### TASK REQUIREMENTS
Whenever the word "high" shows up in a line of the data, copy that line.

### EXTRACTED RECORDS
=== Section Start ===
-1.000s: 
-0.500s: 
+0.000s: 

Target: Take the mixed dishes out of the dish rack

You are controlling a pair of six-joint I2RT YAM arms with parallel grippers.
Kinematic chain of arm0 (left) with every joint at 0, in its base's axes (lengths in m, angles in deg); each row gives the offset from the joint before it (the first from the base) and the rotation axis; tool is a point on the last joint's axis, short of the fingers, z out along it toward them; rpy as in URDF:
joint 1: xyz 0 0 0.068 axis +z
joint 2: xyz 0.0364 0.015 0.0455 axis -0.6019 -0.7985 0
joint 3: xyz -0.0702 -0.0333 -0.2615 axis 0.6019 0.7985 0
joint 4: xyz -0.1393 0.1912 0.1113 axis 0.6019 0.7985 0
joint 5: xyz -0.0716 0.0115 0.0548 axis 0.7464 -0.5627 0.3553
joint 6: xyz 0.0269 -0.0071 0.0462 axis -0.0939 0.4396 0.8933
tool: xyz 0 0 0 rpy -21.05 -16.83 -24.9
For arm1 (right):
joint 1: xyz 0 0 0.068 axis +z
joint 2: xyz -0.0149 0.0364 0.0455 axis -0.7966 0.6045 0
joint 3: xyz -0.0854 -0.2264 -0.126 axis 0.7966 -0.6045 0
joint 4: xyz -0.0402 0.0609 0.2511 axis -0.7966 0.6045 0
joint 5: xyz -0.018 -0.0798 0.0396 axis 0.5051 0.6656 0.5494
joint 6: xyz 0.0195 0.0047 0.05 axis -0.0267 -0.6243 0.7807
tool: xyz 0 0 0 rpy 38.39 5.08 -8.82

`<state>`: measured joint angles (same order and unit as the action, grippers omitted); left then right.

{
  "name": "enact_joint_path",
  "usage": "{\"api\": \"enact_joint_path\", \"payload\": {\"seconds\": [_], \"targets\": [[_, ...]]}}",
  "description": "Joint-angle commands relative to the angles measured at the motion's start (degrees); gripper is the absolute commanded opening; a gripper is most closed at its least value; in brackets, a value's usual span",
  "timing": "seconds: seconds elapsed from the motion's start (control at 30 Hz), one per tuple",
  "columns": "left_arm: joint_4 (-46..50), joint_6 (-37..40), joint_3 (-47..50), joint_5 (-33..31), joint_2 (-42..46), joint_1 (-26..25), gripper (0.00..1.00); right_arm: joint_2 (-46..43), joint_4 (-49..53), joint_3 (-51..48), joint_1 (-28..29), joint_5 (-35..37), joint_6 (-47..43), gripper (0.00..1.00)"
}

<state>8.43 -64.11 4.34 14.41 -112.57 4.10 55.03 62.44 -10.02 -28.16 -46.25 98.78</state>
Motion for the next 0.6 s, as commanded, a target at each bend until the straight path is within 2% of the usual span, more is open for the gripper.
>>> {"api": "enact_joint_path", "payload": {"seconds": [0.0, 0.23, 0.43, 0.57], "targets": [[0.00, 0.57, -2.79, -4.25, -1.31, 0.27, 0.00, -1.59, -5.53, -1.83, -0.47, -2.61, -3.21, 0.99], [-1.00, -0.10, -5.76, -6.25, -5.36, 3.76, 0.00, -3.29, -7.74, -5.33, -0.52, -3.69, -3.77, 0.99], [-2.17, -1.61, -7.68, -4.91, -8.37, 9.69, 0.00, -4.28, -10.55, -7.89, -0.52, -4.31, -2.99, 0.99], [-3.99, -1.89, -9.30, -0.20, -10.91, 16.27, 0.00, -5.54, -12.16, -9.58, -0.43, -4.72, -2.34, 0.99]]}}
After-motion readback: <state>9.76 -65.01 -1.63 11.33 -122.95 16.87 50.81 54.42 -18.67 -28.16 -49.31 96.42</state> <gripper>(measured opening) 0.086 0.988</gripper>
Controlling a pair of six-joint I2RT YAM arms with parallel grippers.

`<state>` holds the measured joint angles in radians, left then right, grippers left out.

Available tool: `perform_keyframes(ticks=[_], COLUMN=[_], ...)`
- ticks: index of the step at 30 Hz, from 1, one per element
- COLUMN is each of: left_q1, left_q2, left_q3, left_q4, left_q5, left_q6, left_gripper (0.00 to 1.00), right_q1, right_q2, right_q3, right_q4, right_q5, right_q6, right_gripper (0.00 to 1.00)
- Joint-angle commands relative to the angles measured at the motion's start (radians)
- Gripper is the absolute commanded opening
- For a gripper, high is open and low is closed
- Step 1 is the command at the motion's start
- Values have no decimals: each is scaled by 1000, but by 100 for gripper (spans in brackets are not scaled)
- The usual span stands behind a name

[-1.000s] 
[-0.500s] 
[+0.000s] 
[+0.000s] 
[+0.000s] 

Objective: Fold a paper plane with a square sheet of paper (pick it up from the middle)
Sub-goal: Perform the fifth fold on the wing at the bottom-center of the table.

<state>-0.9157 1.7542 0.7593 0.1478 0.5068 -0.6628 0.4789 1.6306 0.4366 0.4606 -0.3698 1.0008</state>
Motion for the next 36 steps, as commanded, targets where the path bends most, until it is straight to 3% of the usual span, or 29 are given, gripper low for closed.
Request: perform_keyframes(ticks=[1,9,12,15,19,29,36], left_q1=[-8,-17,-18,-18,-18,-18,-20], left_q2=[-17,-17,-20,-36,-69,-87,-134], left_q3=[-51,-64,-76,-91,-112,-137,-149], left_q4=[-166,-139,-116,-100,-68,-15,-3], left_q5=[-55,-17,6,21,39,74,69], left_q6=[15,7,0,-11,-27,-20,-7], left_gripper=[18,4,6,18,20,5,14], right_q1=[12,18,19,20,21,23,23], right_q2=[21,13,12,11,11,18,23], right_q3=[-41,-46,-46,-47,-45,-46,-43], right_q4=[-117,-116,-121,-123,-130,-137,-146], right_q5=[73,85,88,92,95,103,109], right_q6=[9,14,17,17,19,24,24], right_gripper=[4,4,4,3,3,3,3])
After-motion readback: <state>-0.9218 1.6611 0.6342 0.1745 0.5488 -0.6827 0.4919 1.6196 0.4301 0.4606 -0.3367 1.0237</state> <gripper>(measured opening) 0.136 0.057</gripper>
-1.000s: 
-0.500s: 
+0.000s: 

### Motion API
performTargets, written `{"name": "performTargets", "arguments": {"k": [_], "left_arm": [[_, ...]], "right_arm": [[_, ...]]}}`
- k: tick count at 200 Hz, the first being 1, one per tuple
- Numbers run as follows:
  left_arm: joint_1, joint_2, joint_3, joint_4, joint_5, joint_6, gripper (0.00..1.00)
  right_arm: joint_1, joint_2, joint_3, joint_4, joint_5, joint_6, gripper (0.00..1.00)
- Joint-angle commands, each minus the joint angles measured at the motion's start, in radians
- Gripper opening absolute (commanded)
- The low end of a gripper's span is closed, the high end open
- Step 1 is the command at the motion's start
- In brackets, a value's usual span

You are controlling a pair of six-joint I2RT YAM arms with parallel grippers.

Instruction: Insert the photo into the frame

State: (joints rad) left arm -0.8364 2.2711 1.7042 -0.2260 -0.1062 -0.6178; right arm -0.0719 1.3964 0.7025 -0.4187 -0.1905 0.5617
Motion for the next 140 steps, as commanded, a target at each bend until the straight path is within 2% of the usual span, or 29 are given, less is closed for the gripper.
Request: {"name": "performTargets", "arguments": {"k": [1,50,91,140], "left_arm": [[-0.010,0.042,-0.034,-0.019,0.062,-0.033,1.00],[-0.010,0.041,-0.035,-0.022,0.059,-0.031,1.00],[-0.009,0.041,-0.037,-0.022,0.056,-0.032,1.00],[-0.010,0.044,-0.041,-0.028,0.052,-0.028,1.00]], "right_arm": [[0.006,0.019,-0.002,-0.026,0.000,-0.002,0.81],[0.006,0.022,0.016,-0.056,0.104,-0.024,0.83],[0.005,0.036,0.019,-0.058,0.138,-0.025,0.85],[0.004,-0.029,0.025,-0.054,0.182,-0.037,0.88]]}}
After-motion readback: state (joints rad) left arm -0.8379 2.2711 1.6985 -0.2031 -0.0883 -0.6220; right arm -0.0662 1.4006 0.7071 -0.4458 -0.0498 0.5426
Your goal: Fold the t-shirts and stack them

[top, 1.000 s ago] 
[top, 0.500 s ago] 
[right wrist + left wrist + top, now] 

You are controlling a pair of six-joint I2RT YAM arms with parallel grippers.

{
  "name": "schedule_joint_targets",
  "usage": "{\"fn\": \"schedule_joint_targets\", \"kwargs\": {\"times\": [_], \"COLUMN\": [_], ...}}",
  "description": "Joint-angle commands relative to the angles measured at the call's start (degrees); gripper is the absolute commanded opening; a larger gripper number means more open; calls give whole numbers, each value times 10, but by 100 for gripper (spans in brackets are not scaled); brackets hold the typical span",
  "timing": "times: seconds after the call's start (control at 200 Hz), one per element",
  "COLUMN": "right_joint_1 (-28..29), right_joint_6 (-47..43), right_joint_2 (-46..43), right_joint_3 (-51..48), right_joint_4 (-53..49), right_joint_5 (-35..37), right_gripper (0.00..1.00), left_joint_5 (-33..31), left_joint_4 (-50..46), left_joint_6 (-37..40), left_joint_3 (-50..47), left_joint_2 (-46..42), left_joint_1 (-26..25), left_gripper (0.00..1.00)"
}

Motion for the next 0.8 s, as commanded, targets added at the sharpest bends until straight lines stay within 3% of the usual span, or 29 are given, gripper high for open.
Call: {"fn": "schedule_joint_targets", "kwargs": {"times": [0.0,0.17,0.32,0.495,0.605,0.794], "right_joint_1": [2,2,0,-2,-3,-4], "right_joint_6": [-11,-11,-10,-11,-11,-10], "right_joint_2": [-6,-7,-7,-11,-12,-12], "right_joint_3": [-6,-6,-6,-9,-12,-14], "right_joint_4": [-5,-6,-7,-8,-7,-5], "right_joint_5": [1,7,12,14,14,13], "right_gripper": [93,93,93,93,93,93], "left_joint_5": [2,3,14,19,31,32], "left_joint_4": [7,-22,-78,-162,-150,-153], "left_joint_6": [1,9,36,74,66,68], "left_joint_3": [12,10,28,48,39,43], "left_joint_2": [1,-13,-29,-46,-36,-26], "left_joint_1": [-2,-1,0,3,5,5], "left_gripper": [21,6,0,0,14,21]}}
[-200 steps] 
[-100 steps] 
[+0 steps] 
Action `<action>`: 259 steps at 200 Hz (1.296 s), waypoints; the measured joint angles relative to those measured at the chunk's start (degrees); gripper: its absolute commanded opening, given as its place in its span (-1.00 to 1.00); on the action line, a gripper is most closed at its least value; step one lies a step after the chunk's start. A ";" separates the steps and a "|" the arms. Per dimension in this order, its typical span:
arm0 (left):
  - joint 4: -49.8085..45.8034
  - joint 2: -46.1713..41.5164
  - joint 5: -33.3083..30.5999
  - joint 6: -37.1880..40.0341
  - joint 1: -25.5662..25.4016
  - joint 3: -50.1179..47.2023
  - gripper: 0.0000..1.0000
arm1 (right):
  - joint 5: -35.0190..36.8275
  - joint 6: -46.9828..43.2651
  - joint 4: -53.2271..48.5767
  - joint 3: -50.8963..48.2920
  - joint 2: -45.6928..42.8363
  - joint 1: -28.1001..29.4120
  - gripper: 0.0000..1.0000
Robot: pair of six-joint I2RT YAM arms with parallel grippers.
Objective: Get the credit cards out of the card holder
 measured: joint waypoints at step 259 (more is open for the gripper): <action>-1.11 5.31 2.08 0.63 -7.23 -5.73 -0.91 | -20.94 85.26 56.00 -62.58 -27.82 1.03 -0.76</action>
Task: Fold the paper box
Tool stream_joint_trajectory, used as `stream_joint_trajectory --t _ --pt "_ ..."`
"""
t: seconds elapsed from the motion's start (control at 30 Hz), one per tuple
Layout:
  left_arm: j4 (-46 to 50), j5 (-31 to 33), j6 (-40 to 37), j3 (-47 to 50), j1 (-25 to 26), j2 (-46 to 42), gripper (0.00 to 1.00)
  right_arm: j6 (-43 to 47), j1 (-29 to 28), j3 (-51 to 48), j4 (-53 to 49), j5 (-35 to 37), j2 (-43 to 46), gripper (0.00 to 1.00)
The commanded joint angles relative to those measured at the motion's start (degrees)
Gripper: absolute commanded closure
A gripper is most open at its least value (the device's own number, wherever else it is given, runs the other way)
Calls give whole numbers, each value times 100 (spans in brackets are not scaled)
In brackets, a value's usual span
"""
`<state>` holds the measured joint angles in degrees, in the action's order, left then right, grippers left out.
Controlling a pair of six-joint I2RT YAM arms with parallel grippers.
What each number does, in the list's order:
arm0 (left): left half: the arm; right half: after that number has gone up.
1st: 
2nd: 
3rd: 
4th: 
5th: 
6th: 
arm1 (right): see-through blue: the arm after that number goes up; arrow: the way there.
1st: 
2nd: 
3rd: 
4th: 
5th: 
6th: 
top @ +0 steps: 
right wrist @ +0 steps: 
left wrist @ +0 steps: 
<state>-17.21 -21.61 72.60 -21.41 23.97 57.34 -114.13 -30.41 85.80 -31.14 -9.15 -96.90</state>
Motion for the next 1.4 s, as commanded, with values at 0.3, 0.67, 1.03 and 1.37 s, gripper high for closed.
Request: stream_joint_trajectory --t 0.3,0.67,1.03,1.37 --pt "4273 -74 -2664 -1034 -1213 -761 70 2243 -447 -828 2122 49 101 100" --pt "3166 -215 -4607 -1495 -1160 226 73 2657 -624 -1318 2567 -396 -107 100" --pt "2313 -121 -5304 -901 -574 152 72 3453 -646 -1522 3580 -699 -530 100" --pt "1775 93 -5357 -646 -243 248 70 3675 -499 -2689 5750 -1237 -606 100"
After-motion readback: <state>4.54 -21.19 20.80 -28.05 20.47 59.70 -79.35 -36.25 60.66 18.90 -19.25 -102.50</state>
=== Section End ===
### TASK ANSWER
- For a gripper, high is open and low is closed
- The low end of a gripper's span is closed, the high end open
Motion for the next 0.8 s, as commanded, targets added at the sharpest bends until straight lines stay within 3% of the usual span, or 29 are given, gripper high for open.
Motion for the next 1.4 s, as commanded, with values at 0.3, 0.67, 1.03 and 1.37 s, gripper high for closed.

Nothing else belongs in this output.